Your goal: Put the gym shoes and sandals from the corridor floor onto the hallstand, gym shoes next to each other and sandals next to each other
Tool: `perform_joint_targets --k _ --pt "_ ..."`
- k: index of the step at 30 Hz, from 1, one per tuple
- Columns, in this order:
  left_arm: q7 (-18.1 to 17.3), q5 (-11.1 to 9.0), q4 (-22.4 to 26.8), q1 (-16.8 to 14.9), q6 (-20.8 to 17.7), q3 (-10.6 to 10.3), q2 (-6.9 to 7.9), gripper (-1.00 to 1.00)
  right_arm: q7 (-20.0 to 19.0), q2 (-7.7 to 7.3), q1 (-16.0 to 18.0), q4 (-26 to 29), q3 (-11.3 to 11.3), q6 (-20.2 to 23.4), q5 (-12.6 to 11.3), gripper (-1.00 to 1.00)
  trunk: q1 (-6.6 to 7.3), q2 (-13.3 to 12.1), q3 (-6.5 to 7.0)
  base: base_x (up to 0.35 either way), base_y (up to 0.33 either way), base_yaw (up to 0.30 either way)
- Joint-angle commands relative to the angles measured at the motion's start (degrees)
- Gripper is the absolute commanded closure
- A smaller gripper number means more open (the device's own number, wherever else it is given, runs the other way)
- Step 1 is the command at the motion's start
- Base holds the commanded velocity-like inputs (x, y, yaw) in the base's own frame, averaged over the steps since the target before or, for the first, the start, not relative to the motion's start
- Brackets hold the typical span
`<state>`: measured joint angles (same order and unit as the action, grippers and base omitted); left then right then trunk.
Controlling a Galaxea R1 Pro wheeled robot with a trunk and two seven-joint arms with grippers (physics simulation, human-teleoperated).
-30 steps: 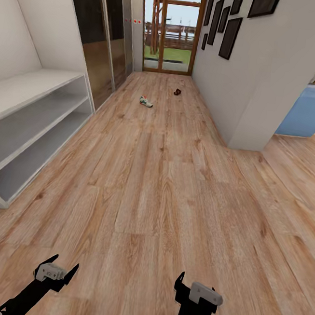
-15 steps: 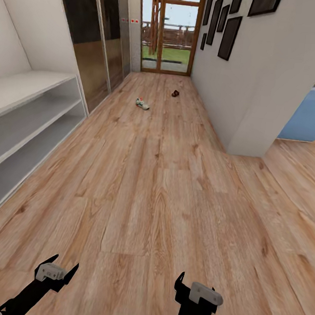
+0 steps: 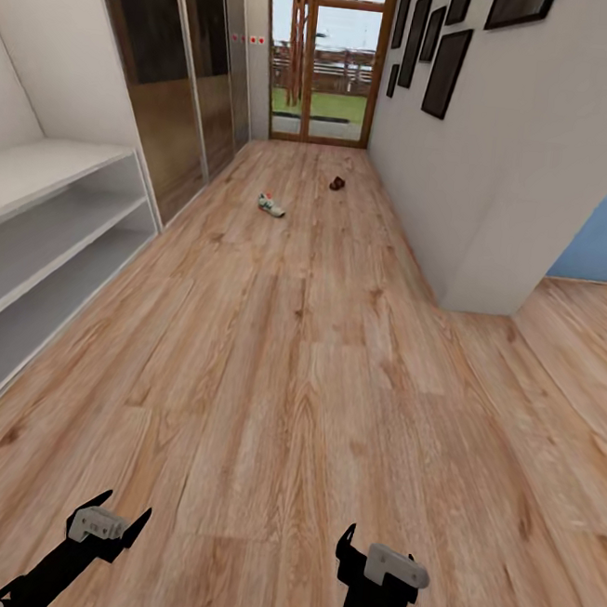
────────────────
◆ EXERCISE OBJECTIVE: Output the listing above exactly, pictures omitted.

◆ OUTPUT FOR THIS EXERCISE:
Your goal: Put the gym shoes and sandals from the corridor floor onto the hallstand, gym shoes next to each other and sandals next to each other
Tool: `perform_joint_targets --k _ --pt "_ ..."`
- k: index of the step at 30 Hz, from 1, one per tuple
- Columns, in this order:
  left_arm: q7 (-18.1 to 17.3), q5 (-11.1 to 9.0), q4 (-22.4 to 26.8), q1 (-16.8 to 14.9), q6 (-20.8 to 17.7), q3 (-10.6 to 10.3), q2 (-6.9 to 7.9), gripper (-1.00 to 1.00)
  right_arm: q7 (-20.0 to 19.0), q2 (-7.7 to 7.3), q1 (-16.0 to 18.0), q4 (-26 to 29), q3 (-11.3 to 11.3), q6 (-20.2 to 23.4), q5 (-12.6 to 11.3), gripper (-1.00 to 1.00)
  trunk: q1 (-6.6 to 7.3), q2 (-13.3 to 12.1), q3 (-6.5 to 7.0)
  base: base_x (up to 0.35 either way), base_y (up to 0.33 either way), base_yaw (up to 0.30 either way)
- Joint-angle commands relative to the angles measured at the motion's start (degrees)
- Gripper is the absolute commanded closure
- A smaller gripper number means more open (the device's own number, wherever else it is given, runs the other way)
- Step 1 is the command at the motion's start
- Base holds the commanded velocity-like inputs (x, y, yaw) in the base's own frame, averaged over the steps since the target before or, for the first, the start, not relative to the motion's start
- Brackets hold the typical span
`<state>`: measured joint angles (same order and unit as the action, grippers and base omitted); left then right then trunk.
Controlling a Galaxea R1 Pro wheeled robot with a trunk and two seven-joint arms with grippers (physics simulation, human-teleoperated).
-30 steps: 
-15 steps: 
+0 steps: 

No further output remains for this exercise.